BEGIN The data

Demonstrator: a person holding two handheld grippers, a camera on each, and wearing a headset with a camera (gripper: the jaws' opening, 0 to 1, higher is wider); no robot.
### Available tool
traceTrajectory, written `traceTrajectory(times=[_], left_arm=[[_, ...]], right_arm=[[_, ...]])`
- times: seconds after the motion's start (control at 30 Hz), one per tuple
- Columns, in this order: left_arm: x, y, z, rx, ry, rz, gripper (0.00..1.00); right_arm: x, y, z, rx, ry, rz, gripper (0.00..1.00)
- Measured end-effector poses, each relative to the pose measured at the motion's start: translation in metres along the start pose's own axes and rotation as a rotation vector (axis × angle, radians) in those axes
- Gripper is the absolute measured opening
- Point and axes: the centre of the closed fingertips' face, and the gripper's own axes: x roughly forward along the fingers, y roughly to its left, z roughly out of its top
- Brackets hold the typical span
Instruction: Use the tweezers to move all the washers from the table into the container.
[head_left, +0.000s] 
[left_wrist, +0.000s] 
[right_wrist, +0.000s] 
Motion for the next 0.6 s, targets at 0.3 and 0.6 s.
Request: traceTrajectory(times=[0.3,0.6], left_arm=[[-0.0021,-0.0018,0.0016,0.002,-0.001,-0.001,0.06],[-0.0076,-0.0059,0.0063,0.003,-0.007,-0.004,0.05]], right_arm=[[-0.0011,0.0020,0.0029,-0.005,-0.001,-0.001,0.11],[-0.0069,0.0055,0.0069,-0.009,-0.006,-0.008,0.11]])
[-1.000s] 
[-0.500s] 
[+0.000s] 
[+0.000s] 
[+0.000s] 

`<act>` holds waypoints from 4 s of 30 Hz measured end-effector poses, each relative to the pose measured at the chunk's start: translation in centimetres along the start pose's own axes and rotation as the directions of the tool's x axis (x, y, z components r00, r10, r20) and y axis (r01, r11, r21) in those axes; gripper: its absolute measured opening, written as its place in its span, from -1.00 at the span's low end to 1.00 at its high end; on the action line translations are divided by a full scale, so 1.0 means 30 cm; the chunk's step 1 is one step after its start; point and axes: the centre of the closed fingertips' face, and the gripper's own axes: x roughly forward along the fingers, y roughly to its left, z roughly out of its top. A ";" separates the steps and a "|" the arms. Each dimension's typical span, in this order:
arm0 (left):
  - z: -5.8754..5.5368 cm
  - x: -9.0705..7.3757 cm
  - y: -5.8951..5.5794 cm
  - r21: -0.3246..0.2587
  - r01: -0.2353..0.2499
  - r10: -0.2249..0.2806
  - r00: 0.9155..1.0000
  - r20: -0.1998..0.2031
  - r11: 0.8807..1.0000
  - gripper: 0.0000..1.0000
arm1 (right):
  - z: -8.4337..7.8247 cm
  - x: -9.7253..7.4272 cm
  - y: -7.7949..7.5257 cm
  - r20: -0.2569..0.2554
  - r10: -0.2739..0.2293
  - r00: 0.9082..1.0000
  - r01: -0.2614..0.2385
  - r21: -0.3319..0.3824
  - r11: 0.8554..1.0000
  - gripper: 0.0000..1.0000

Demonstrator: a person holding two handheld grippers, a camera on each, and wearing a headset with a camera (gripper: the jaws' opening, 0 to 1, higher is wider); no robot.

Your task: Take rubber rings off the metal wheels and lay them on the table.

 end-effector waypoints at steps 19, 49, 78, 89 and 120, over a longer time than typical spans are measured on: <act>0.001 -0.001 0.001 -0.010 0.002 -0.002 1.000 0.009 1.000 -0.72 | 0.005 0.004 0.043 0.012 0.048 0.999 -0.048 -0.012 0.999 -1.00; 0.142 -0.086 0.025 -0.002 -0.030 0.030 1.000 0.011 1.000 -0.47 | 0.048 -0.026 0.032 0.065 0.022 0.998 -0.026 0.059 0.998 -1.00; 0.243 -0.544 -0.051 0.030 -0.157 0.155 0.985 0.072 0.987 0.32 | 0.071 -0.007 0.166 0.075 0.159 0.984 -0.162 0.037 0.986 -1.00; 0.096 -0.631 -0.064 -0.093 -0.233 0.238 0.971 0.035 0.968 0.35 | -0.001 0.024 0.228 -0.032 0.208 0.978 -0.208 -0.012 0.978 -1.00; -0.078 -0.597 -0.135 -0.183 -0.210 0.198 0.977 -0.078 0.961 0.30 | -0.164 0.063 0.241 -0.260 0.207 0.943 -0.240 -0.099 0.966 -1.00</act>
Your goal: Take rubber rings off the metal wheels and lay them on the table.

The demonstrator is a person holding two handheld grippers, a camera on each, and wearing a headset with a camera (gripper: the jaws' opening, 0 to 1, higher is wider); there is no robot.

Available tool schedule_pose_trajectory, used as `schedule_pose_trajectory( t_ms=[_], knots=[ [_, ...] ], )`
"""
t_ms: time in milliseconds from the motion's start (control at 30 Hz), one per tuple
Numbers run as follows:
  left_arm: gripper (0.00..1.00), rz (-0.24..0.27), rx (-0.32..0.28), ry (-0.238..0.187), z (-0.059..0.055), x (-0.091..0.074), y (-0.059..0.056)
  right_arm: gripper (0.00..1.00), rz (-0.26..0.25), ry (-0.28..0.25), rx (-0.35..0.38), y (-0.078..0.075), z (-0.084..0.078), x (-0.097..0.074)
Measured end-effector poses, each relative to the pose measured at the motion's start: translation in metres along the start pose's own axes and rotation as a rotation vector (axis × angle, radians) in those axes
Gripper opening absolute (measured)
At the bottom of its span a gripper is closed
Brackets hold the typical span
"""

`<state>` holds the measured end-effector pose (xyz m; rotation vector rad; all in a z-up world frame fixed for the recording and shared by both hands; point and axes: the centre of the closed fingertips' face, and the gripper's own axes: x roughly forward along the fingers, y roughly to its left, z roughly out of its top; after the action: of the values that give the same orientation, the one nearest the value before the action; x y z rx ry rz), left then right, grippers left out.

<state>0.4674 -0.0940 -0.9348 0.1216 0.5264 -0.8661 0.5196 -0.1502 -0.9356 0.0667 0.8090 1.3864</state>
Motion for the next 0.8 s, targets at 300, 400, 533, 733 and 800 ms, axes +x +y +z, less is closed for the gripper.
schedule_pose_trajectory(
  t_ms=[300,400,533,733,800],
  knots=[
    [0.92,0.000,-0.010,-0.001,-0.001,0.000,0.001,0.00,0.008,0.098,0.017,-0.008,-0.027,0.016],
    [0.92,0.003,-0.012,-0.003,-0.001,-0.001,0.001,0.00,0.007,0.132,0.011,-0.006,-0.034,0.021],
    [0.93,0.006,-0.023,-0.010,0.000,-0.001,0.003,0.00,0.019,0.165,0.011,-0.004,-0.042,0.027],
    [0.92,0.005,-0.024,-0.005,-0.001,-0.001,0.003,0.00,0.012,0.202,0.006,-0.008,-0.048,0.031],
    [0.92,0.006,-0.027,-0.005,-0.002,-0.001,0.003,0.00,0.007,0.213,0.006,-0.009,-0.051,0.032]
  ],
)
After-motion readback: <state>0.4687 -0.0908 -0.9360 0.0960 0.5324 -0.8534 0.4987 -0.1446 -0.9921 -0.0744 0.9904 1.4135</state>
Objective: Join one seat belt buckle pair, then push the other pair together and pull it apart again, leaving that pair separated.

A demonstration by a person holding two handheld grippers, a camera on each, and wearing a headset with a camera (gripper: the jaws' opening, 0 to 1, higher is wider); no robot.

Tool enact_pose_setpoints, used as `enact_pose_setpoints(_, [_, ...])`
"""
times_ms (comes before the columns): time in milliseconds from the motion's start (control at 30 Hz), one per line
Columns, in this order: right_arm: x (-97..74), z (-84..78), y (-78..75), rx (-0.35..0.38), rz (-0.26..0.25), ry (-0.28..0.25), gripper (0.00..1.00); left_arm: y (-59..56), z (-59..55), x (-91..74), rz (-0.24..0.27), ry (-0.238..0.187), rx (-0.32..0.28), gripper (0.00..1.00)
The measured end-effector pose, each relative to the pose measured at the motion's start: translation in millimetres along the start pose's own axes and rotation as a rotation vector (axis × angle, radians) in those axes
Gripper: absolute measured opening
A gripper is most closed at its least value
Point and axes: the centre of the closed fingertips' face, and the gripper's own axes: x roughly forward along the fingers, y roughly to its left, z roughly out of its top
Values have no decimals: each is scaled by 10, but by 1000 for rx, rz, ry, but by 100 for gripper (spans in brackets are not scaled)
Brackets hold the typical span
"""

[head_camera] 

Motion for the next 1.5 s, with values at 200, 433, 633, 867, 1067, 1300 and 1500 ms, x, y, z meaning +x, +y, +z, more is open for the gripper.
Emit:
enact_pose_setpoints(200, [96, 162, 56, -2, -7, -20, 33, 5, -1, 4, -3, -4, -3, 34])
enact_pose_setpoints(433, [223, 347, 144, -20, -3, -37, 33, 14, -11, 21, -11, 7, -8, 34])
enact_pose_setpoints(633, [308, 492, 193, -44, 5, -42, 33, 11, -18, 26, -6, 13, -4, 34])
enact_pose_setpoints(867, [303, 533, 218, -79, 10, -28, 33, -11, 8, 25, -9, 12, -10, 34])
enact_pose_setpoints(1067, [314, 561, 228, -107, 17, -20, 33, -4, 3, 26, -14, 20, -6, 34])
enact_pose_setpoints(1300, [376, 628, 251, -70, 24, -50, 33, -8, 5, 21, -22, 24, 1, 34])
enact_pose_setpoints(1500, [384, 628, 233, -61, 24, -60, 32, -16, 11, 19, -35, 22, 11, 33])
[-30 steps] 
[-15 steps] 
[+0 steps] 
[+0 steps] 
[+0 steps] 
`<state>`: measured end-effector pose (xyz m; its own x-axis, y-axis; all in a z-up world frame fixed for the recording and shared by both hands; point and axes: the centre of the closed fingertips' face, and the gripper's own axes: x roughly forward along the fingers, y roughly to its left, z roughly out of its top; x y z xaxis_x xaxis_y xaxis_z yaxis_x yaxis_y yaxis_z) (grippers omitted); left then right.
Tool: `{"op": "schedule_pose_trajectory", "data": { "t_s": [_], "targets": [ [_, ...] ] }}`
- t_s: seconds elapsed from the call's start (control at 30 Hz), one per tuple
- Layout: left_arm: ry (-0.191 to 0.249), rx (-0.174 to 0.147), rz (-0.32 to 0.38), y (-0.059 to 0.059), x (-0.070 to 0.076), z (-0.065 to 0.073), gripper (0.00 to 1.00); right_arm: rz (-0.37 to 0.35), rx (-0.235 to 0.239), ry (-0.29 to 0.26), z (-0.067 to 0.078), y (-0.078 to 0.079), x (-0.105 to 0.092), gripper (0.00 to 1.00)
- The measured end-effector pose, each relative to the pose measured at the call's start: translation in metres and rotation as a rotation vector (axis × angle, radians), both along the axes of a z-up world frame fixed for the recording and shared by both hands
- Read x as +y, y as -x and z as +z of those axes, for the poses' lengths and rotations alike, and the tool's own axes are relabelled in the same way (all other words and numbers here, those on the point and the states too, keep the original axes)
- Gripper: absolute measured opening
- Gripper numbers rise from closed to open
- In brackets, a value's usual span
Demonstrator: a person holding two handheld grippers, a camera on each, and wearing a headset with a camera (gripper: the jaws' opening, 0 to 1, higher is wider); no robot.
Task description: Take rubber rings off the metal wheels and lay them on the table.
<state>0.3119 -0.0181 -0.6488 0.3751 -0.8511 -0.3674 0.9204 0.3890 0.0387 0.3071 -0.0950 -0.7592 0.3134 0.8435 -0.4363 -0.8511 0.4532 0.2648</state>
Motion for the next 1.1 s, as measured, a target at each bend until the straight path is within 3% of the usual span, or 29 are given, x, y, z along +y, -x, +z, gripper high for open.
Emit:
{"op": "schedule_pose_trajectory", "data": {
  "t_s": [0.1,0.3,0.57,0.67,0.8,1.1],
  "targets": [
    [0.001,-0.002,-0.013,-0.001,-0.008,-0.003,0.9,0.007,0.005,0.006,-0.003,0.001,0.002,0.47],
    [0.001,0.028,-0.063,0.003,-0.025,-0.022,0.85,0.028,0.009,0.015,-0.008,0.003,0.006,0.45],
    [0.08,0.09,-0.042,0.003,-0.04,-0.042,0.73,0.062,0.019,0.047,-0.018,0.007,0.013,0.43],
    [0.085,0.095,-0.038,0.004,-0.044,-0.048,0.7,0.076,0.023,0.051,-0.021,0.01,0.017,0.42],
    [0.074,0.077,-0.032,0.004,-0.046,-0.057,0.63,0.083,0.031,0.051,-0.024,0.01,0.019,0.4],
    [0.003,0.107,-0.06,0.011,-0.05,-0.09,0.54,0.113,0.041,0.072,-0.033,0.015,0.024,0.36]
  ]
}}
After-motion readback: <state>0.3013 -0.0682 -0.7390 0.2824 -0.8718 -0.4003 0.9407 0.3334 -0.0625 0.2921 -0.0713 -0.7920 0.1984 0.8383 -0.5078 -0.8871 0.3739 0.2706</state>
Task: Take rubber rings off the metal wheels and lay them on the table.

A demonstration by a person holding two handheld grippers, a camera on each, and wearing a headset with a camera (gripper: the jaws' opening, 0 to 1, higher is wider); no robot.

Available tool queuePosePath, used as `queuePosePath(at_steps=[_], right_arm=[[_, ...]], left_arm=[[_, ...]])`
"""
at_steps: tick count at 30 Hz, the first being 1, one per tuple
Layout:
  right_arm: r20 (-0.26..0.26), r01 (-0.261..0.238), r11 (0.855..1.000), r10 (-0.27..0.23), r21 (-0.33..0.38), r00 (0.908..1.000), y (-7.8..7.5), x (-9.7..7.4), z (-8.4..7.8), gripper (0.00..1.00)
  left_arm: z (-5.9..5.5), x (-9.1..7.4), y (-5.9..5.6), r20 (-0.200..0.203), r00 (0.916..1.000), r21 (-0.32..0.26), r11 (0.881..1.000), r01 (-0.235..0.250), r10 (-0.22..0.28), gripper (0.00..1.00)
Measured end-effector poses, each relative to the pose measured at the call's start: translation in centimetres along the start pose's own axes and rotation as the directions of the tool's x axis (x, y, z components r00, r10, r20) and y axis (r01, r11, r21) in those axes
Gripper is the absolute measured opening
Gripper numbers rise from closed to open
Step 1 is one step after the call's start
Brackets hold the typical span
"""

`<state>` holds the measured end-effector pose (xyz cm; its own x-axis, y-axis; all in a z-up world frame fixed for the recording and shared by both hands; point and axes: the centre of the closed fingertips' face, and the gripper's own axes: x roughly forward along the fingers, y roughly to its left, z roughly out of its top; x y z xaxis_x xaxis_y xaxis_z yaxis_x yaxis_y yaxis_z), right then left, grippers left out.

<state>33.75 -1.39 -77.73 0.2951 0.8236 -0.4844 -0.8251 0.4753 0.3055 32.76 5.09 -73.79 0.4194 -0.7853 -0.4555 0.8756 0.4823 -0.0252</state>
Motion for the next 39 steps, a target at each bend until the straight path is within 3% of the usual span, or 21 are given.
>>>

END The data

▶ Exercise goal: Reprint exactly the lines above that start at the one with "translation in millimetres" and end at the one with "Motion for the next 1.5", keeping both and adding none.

▶ Exercise result:
The measured end-effector pose, each relative to the pose measured at the motion's start: translation in millimetres along the start pose's own axes and rotation as a rotation vector (axis × angle, radians) in those axes
Gripper: absolute measured opening
A gripper is most closed at its least value
Point and axes: the centre of the closed fingertips' face, and the gripper's own axes: x roughly forward along the fingers, y roughly to its left, z roughly out of its top
Values have no decimals: each is scaled by 10, but by 1000 for rx, rz, ry, but by 100 for gripper (spans in brackets are not scaled)
Brackets hold the typical span
"""

[head_camera] 

Motion for the next 1.5 s, with values at 200, 433, 633, 867, 1067, 1300 and 1500 ms, x, y, z meaning +x, +y, +z, more is open for the gripper.

As written, the answer is complete.